Silencing SMOC2 with siRNA prevents development of tubule-interstitial inflammation, fibrosis, and kidney function loss in the experimental mouse CKD model

(A) Glomerular filtration rate (GFR) measurement in the CKD mice treated with PBS or SMOC2 siRNA (30 μg/200 μL) twice/week starting day 21 after disease onset till day 43 for a total of seven treatments.

(B and C) Time course of blood urea nitrogen (BUN) and total urine protein to creatinine ratio (uPCR) in CKD mice treated with PBS and SMOC2 siRNA.

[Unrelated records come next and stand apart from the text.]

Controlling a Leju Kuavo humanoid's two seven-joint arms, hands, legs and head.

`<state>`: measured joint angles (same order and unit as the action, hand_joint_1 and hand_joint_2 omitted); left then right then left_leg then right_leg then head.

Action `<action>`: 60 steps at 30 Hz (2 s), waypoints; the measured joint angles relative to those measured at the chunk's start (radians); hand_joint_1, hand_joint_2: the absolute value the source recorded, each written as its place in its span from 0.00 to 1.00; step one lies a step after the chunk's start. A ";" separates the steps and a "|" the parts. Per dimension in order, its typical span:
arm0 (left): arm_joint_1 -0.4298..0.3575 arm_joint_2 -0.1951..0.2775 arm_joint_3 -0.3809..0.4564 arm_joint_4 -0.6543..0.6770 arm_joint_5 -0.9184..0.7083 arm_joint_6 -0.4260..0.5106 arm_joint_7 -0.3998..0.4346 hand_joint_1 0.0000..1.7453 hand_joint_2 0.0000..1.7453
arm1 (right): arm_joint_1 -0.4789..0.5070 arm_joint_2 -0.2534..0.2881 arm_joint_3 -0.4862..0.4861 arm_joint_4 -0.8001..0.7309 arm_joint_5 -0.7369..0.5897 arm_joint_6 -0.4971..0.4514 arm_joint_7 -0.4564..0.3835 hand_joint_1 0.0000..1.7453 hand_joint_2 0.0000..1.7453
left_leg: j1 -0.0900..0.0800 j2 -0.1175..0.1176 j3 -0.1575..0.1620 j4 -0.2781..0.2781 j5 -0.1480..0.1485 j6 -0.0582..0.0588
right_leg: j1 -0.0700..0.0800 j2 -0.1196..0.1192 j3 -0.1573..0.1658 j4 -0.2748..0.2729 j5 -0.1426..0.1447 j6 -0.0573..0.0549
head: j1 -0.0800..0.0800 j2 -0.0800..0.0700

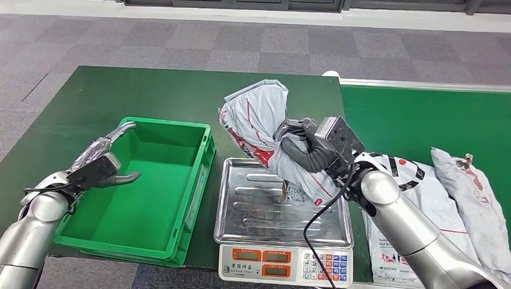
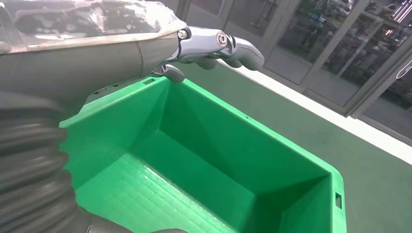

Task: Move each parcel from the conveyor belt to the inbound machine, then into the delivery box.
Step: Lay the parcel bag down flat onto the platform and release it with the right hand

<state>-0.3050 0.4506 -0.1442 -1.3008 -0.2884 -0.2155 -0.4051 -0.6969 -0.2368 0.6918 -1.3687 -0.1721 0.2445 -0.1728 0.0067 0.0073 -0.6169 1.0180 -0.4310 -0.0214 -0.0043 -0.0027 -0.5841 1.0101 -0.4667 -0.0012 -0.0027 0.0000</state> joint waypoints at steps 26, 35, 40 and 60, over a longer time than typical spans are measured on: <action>-0.025 -0.023 0.000 0.033 -0.014 -0.001 -0.014 0.00 1.00 | -0.023 -0.002 0.025 0.025 -0.046 -0.027 0.028 0.00 1.00 | 0.000 0.001 0.000 0.000 0.000 0.000 | 0.000 0.001 -0.001 0.000 0.000 0.000 | 0.000 0.000; -0.026 -0.025 0.000 0.047 -0.020 0.000 -0.019 0.00 1.00 | -0.017 -0.009 0.025 0.024 -0.037 -0.035 0.025 0.00 1.00 | 0.000 0.001 0.000 0.000 0.000 0.000 | 0.000 0.001 -0.001 0.000 0.000 0.000 | 0.000 0.000; -0.025 -0.025 0.000 0.048 -0.020 0.000 -0.023 0.00 1.00 | -0.016 -0.009 0.025 0.021 -0.036 -0.035 0.018 0.00 1.00 | 0.000 0.000 0.000 0.000 0.000 0.000 | 0.000 0.001 -0.001 0.000 0.000 0.000 | 0.000 0.000; -0.022 -0.006 0.000 0.047 -0.010 -0.003 -0.031 0.00 1.00 | -0.020 -0.057 -0.006 -0.026 -0.026 -0.074 -0.022 0.00 1.00 | 0.000 0.000 0.000 0.000 0.000 0.000 | 0.000 0.001 0.000 0.000 0.000 0.000 | 0.000 0.000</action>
<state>-0.3266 0.4447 -0.1442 -1.2535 -0.2981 -0.2189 -0.4362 -0.7166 -0.2940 0.6857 -1.3951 -0.1979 0.1706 -0.1948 0.0067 0.0075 -0.6167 1.0181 -0.4310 -0.0214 -0.0044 -0.0021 -0.5844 1.0101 -0.4664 -0.0014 -0.0027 0.0000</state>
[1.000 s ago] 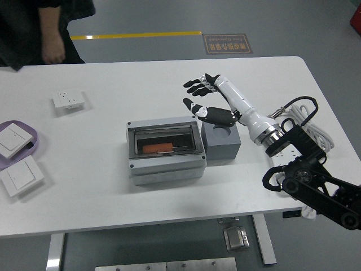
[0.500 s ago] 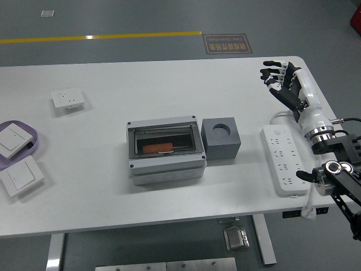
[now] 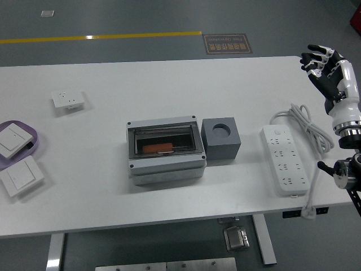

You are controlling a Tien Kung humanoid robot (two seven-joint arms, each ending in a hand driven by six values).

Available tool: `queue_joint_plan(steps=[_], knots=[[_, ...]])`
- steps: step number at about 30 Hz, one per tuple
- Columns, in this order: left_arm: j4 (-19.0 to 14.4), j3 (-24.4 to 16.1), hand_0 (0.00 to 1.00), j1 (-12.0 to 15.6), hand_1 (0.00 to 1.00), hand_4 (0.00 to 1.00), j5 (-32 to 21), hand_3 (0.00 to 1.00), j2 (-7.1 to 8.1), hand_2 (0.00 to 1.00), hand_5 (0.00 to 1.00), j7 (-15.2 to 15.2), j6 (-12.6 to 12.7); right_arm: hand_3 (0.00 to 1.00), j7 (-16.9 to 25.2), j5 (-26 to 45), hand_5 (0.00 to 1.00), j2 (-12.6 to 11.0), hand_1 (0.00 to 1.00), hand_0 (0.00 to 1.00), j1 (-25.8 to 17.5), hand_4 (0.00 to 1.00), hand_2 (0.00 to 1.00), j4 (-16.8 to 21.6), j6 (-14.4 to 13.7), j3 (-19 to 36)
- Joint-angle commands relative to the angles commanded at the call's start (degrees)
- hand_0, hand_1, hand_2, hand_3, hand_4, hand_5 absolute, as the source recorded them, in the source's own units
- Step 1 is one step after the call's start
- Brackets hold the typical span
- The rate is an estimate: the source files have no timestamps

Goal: Pick up the cylinder from the cube,place it in the box,flap close box

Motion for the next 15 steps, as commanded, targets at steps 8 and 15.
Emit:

(D and E) Picosirius Red staining showing the interstitial fibrosis and quantification.

(F) Western blots showing the effect of silencing SMOC2 on fibrotic protein of collagen 1, α-SMA, and fibronectin in whole kidney lysates.

(G and H) Representative immunofluorescent images and quantification of protein expressions of collagen 1, α-SMA, and fibronectin in the CKD kidneys after SMOC2 silencing.

(I and J) mRNA levels of genes encoding collagen 1, α-SMA, and inflammatory genes of IL-1β and TNFα in CKD mice treated with PBS or SMOC2 siRNA.

(K–M) Representative images and quantification of LTL+, PDGFRβ+, F4/80 + cells in PBS versus SMOC2 siRNA-treated CKD mice. Immunofluorescence staining with 40x magnification and scale bar, 20 μm. n = 6/group unless otherwise stated. Data are represented as mean ± SEM.